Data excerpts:
━━━━━━━━━━━━━━━━━━━━
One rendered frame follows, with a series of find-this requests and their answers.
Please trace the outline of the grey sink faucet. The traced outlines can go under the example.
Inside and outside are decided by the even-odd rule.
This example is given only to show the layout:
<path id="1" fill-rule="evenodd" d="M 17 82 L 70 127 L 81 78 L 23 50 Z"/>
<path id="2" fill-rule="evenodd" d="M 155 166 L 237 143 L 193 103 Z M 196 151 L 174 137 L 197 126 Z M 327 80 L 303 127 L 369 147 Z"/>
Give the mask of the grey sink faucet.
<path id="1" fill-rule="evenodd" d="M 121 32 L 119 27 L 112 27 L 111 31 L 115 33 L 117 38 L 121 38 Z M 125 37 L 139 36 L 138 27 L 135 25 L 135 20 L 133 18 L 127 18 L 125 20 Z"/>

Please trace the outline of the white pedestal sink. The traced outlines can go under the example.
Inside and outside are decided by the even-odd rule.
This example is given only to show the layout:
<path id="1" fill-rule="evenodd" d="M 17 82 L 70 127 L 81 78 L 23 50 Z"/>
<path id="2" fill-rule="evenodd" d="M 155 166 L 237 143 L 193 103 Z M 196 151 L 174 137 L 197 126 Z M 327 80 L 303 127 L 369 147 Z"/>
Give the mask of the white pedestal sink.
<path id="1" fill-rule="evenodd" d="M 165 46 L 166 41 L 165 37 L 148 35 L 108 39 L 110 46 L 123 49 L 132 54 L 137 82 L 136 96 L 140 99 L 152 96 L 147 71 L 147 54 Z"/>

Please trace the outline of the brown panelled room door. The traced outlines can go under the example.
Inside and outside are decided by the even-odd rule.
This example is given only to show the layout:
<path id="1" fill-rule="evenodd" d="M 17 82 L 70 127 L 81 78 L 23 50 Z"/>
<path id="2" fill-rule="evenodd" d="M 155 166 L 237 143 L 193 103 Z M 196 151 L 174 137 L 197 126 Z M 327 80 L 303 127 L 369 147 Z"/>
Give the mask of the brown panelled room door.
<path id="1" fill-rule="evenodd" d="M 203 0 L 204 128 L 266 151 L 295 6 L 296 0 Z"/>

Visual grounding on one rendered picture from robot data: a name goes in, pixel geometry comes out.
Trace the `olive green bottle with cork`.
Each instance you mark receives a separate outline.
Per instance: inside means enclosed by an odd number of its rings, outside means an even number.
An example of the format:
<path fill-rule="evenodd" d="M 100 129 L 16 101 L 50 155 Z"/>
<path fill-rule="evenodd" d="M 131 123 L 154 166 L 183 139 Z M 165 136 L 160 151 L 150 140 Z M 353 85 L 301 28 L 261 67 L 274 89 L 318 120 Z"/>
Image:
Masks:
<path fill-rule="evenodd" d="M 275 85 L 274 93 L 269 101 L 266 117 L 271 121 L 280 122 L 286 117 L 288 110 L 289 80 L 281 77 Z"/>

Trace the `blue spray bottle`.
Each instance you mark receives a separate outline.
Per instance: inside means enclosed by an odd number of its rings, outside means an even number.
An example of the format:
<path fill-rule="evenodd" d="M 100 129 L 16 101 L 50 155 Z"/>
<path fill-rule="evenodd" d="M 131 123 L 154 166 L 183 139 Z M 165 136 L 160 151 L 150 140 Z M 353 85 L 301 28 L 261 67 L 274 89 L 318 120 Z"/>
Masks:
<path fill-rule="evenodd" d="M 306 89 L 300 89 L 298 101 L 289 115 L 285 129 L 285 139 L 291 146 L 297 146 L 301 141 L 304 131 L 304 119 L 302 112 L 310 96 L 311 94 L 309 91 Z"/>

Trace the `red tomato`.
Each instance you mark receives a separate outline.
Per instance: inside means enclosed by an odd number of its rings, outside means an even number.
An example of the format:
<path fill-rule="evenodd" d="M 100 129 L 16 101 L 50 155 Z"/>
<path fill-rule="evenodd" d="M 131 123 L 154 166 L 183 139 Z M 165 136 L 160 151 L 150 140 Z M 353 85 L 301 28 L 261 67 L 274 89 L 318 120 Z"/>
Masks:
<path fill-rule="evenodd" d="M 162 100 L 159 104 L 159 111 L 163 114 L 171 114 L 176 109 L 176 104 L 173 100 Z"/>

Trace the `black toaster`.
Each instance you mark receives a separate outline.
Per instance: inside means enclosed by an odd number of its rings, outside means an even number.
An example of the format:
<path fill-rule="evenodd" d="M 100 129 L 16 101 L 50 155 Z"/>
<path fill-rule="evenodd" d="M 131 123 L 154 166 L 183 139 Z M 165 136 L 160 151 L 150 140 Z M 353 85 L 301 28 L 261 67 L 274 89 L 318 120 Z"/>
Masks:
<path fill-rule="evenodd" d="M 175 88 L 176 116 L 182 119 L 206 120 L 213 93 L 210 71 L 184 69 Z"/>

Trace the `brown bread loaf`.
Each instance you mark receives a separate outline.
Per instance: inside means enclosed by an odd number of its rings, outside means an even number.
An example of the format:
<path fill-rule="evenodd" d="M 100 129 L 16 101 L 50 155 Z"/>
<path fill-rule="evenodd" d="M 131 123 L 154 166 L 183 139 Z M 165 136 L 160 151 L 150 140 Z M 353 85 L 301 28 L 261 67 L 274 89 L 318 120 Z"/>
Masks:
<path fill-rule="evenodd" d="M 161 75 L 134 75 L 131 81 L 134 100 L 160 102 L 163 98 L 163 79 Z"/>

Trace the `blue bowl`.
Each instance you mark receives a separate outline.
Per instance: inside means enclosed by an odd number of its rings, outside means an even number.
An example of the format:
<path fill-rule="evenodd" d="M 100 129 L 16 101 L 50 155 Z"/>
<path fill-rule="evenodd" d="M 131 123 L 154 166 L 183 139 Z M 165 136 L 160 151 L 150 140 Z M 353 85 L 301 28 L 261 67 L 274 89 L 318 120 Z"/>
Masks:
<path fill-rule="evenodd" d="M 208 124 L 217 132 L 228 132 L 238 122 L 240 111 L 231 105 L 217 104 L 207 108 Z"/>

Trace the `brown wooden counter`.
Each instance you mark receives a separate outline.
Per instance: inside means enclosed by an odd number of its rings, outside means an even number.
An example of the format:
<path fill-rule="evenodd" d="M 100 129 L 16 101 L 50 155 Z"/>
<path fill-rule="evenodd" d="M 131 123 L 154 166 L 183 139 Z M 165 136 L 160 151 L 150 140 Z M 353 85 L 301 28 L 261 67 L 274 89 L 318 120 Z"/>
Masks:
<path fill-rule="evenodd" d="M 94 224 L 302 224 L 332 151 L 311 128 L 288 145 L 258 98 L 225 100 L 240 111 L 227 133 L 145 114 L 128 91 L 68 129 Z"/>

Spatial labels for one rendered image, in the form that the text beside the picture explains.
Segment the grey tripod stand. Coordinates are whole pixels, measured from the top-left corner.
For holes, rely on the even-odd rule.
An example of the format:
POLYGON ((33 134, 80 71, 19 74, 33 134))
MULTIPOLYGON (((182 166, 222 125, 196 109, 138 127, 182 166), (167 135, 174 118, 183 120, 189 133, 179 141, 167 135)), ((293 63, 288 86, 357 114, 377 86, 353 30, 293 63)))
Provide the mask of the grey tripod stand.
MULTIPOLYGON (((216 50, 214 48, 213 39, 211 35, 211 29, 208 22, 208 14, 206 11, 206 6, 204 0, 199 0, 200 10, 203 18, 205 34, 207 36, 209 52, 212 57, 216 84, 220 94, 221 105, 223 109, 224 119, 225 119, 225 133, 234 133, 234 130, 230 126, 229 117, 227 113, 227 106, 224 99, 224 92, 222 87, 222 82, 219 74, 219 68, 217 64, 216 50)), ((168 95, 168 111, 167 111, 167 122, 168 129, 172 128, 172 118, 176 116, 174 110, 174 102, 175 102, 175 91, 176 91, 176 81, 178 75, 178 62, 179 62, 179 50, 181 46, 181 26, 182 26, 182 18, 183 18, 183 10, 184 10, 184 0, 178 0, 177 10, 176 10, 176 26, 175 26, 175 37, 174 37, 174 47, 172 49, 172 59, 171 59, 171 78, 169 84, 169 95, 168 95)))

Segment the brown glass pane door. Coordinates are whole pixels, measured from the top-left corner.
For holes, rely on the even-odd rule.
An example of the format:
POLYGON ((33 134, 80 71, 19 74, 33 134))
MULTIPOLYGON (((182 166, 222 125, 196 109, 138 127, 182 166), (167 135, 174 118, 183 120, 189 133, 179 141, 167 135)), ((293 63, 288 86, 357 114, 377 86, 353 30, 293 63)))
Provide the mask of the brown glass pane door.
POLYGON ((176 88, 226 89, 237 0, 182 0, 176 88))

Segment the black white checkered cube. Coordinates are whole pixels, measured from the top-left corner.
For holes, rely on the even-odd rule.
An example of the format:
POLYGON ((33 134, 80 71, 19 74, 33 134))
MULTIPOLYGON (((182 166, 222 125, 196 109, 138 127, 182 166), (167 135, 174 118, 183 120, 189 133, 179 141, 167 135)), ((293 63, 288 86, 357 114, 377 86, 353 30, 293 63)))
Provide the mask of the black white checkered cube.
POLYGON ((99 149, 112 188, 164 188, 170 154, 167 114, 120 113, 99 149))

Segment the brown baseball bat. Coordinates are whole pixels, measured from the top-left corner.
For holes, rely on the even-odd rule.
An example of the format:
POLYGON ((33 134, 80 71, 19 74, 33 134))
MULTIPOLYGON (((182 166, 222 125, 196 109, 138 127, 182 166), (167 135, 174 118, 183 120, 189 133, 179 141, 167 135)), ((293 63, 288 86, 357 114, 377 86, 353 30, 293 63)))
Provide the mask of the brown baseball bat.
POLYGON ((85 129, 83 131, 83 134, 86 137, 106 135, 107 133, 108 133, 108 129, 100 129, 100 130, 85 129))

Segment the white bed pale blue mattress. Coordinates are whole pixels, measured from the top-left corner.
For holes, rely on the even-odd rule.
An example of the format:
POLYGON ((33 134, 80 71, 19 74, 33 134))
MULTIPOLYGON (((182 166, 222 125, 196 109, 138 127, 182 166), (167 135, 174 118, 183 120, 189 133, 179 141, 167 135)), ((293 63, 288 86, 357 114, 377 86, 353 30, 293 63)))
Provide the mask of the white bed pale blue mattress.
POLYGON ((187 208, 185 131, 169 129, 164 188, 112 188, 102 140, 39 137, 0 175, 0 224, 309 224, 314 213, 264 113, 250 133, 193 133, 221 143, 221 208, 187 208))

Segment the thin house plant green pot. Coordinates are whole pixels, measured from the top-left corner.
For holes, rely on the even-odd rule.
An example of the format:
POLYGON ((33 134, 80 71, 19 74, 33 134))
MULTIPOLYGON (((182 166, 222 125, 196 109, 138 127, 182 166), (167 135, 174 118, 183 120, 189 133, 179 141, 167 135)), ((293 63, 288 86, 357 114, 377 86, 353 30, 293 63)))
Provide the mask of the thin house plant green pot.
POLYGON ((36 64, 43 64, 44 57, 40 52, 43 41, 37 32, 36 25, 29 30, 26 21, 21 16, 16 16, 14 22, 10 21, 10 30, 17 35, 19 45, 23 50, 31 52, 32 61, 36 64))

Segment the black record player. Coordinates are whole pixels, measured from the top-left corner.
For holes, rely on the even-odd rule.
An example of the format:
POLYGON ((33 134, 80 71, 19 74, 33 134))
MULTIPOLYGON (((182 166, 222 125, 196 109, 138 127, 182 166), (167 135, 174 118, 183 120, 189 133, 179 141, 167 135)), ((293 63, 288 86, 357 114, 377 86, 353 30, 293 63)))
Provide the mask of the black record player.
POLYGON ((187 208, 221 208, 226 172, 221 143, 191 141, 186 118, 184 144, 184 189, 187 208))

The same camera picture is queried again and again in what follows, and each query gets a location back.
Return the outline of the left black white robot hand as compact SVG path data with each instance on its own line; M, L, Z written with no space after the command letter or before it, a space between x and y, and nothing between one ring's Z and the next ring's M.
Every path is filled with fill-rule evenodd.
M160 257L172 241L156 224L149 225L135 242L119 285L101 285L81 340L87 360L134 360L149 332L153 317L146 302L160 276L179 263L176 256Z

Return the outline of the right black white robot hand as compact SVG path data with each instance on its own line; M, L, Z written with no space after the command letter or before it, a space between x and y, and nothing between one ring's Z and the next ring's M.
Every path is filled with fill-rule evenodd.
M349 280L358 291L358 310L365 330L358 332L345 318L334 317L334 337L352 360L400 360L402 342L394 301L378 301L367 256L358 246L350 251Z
━━━━━━━━━━━━━━━━━━━━
EXERCISE GOAL:
If a line in the records above contains "picture", copy that line.

SOLUTION BELOW:
Visual grounding on one rendered picture from robot data: a name goes in, pixel geometry comes out.
Spatial labels for one rendered image, in the form that the text beside the picture explains.
The same camera picture is queried again and again in what follows, and each query gets a location back.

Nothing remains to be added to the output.